I had to leave aside the positional encoding and some final-layers related to filtering matches but I managed to parse the model after changing a bit how the keypoints encoding are passed.

However, when I compared the parsed HAR model with the associated onnx model, the output differ quite a lot for the same input when I load the pre-trained weights; when the model is randomly initialized the outputs are closer.

I isolated the problem to the self-attention block of lightglue and below is the code to reproduce these output discrepancies.

Environment:

HailoRT v4.23.0
Hailo Dataflow Compiler v3.33.0

import torch
import torch.nn as nn
import torch.nn.functional as F
import numpy as np
import onnxruntime as ort
from hailo_sdk_client import ClientRunner, InferenceContext

# ==========================================
# Model Definitions (Unchanged Logic)
# ==========================================

class Attention(nn.Module):
    def __init__(self) -> None:
        super().__init__()

    def forward(self, q, k, v) -> torch.Tensor:
        return F.scaled_dot_product_attention(q, k, v)

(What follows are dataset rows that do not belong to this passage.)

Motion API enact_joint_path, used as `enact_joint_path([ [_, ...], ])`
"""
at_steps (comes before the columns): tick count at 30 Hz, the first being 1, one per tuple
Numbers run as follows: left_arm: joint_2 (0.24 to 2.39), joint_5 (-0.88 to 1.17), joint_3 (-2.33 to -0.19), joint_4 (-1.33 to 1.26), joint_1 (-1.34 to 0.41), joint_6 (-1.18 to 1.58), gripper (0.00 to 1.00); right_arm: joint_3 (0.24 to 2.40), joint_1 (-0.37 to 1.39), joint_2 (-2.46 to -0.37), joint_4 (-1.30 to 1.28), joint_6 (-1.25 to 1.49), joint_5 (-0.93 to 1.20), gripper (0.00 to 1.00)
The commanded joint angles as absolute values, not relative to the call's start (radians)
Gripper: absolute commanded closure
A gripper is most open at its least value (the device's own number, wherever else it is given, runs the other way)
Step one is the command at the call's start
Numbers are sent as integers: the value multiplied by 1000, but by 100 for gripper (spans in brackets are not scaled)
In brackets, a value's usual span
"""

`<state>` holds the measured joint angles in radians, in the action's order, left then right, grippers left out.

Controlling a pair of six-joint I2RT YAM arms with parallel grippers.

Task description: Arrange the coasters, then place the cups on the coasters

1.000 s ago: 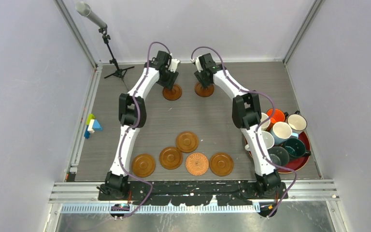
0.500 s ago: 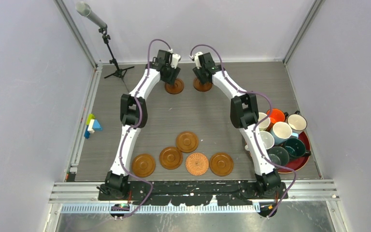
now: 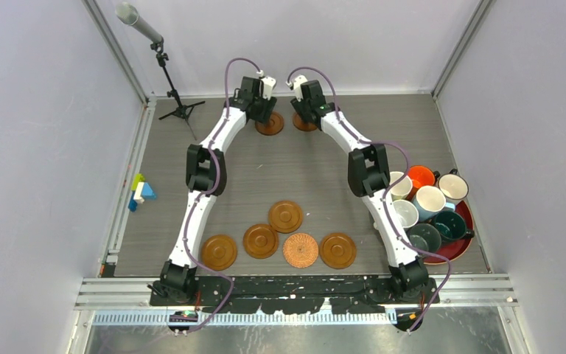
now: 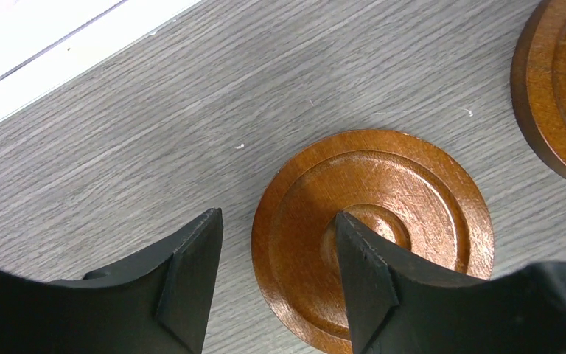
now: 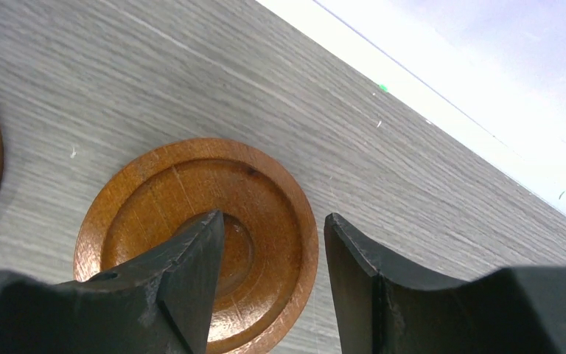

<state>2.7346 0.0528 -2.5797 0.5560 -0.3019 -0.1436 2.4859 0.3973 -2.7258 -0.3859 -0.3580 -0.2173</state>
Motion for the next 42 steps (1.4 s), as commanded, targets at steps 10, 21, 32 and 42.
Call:
enact_joint_path([
  [10,2724,33,-2589,448,-293,-102,38,2463,415,-2681,-358,-347,-174,39],
  [21,2429,104,-2489,539,-283,-77,31,2397,455,-2366,-465,-325,-140,36],
  [32,1804,434,-1768,694,-283,-192,17,1818,458,-1765,-878,-397,144,27],
  [42,1503,455,-1263,660,-374,-279,16,1331,458,-1435,-966,-480,214,26],
])
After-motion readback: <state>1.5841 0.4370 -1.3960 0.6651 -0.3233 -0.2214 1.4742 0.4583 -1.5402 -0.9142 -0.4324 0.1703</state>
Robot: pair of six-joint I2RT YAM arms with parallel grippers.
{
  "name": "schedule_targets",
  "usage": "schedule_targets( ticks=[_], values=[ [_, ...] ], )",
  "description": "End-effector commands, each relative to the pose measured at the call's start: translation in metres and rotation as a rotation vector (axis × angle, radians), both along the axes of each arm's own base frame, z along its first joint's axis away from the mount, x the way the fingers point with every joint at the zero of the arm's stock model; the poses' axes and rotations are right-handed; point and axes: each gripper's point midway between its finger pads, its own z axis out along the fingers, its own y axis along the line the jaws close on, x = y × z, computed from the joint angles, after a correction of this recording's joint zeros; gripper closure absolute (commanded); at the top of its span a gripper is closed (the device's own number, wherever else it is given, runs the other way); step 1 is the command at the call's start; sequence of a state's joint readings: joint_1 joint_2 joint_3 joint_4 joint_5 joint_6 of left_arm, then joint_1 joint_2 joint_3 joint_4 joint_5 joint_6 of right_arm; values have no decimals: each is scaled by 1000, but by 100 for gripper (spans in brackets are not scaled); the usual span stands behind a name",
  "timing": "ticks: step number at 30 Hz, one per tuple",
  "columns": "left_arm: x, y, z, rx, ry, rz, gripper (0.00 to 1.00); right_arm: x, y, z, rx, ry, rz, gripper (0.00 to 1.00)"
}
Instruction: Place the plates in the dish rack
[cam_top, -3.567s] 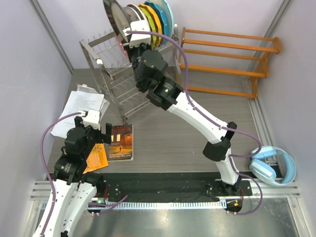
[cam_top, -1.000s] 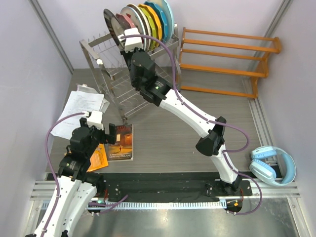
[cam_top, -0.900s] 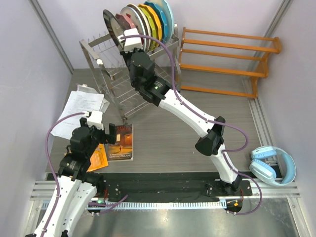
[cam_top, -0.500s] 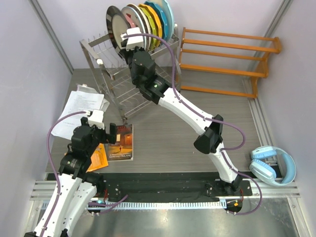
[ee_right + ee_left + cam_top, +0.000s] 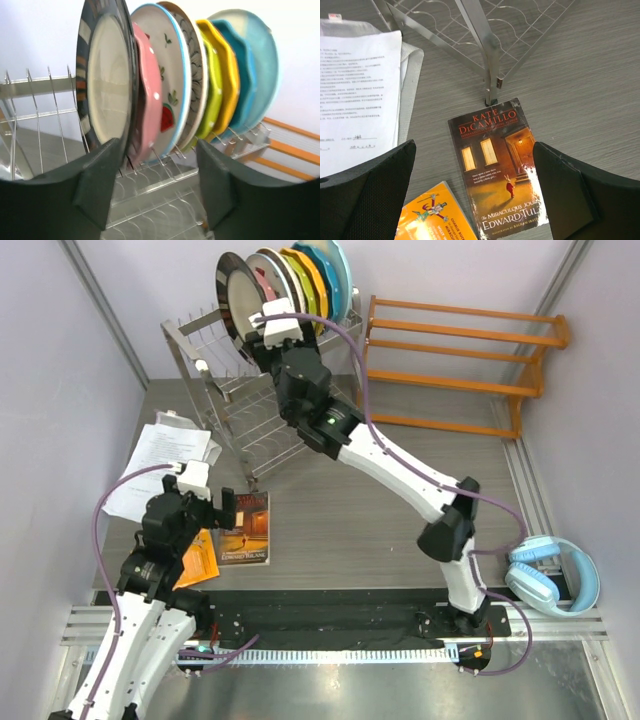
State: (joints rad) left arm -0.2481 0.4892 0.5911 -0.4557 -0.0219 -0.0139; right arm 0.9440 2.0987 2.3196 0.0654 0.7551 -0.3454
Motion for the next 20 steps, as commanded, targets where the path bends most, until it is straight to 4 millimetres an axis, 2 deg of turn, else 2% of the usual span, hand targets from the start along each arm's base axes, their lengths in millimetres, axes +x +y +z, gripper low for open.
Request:
schedule_targets(
  ticks=[1, 2, 3, 4, 5, 6, 7, 8, 9, 11, 12, 14, 16, 20],
  values=[
    [13, 3, 74, 5, -218, 8, 0, -49, -80, 69, -2, -83, -92, 26],
    [16, 4, 79, 12, -225, 9, 0, -55, -88, 71, -29, -90, -90, 17],
    [17, 3, 95, 2, -258, 11, 0, -55, -86, 49, -109, -49, -70, 14],
    [19, 2, 103, -4, -272, 7, 0, -69, -99, 57, -141, -42, -35, 10],
    [22, 0, 107, -13, -270, 3, 0, -73, -91, 45, -215, -13, 55, 1],
    [22, -3, 124, -30, -297, -7, 1, -75, -90, 1, -341, 87, 90, 0],
    [24, -4, 129, -41, -301, -9, 1, -87, -107, -1, -351, 101, 94, 0],
    [28, -7, 130, -47, -288, -14, 0, -88, -121, -20, -381, 141, 35, 0],
    [29, -9, 139, -59, -299, -18, 1, -91, -129, -62, -470, 207, 22, 0],
    [29, -15, 144, -90, -298, -40, 0, -102, -154, -81, -516, 239, -33, 0],
    [32, -16, 146, -92, -302, -43, 1, -104, -168, -109, -568, 286, -91, 0],
    [33, -18, 148, -87, -308, -54, 0, -109, -183, -119, -565, 305, -135, 0],
    [37, -16, 147, -77, -304, -43, 1, -110, -191, -138, -558, 338, -153, 0],
    [44, -12, 144, -14, -296, -39, 1, -105, -187, -168, -554, 389, -132, 0]
  ],
)
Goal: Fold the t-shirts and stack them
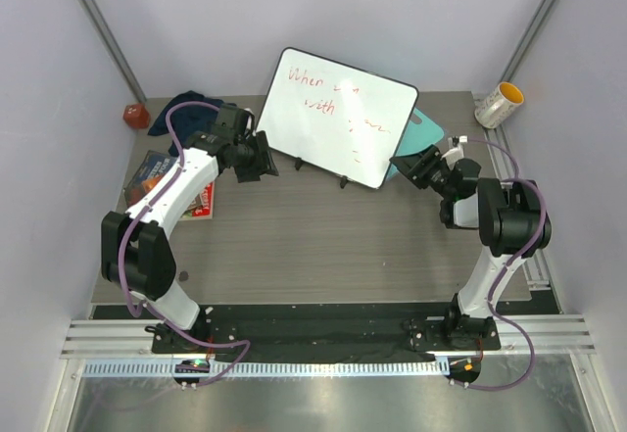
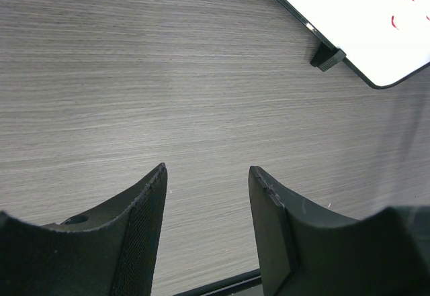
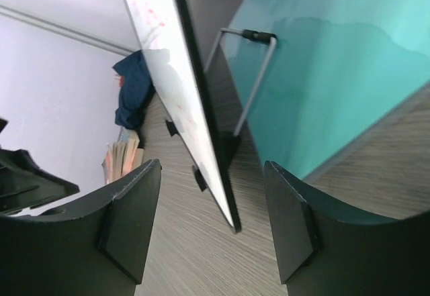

class SelfBlock(nn.Module):
    def __init__(self, embed_dim: int, num_heads: int, bias: bool = True) -> None:
        super().__init__()
        self.embed_dim = embed_dim
        self.num_heads = num_heads
        self.head_dim = embed_dim // num_heads
        self.Wqkv = nn.Linear(embed_dim, 3 * embed_dim, bias=bias)
        self.inner_attn = Attention()
        self.out_proj = nn.Linear(embed_dim, embed_dim, bias=bias)
        self.ffn = nn.Sequential(
            nn.Linear(2 * embed_dim, 2 * embed_dim),
            nn.LayerNorm(2 * embed_dim, elementwise_affine=True),
            nn.GELU(),
            nn.Linear(2 * embed_dim, embed_dim),
        )

    def forward(self, x: torch.Tensor, sines: torch.Tensor, cosines: torch.Tensor) -> torch.Tensor:
        cosines = cosines.unsqueeze(1)
        sines = sines.unsqueeze(1)
        encodings = torch.stack([cosines, sines], 0)
        return self.forward_original(x, encodings)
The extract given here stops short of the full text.